What the task asks -
Copy out all the lines of the data that hold the word "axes".

Provided data -
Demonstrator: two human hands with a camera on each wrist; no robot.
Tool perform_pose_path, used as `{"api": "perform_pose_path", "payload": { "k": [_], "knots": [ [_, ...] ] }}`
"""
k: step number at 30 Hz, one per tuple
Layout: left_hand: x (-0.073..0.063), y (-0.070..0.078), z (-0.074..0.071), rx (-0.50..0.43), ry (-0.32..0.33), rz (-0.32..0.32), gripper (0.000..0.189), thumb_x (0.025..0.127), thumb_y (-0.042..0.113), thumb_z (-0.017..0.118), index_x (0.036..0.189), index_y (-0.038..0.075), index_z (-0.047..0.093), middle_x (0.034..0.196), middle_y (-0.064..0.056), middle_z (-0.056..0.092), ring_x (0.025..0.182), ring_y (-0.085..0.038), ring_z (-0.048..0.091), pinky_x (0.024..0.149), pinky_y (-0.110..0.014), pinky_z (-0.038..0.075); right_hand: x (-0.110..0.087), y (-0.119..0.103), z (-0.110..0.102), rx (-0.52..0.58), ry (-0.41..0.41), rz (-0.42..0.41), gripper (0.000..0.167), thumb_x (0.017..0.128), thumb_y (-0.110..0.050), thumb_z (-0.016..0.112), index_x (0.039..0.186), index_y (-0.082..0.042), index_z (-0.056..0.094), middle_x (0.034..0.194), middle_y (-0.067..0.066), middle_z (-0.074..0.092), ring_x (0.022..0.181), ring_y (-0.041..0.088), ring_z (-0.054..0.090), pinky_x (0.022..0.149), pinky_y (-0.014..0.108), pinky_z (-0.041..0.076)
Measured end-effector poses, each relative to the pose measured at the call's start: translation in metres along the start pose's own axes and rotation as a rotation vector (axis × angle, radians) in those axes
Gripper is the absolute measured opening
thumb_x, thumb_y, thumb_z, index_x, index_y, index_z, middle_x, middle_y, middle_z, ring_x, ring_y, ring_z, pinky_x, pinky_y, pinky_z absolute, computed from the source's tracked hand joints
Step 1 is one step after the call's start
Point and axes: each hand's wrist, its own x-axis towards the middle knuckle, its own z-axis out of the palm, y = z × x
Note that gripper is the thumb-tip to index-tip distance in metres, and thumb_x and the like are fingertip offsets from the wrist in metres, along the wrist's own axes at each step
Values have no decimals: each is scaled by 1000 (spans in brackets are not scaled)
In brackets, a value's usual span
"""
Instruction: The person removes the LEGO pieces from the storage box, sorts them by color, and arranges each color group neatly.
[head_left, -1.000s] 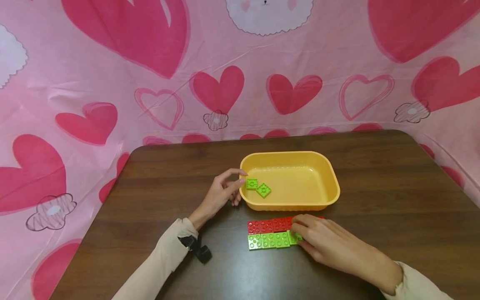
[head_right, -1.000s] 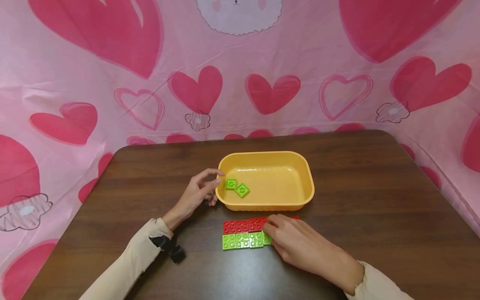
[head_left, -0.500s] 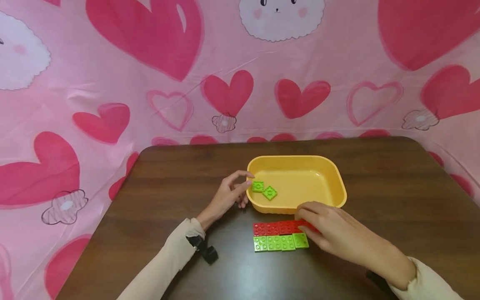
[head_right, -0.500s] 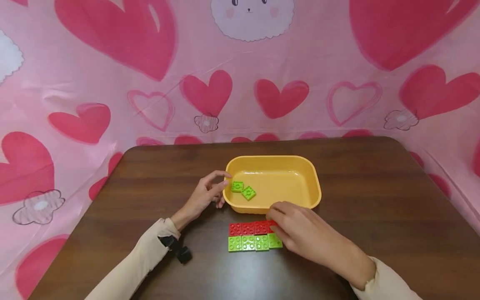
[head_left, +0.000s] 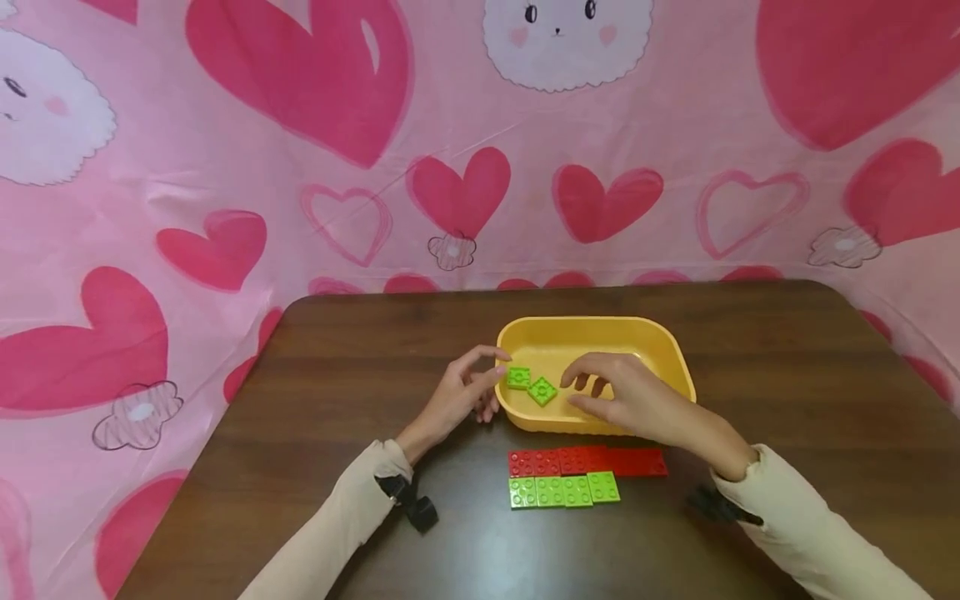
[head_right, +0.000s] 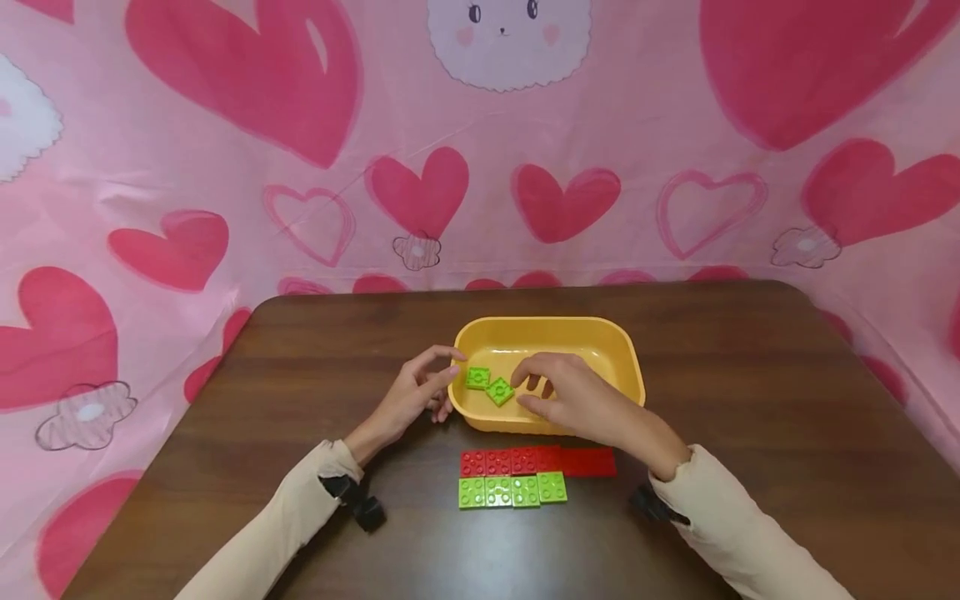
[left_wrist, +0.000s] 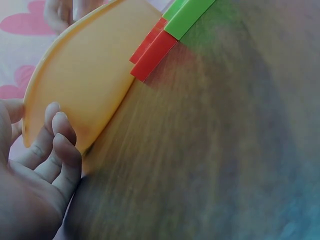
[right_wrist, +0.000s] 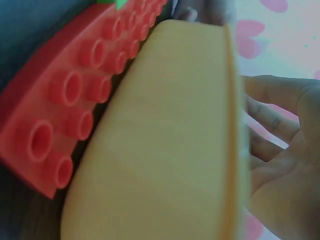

Result below -
Measured end-effector poses, each relative to the pose measured at the call's start: translation in metres along the start pose's own axes and rotation as a rotation vector (axis × angle, radians) in those axes
Point and axes: each hand's wrist, its own x-axis towards the middle knuckle, its own z-axis out of the palm, y = z × x
Note that gripper is the thumb-tip to index-tip distance in metres, and thumb_x and the like are fingertip offsets from the wrist in metres, along the wrist's own axes at each step

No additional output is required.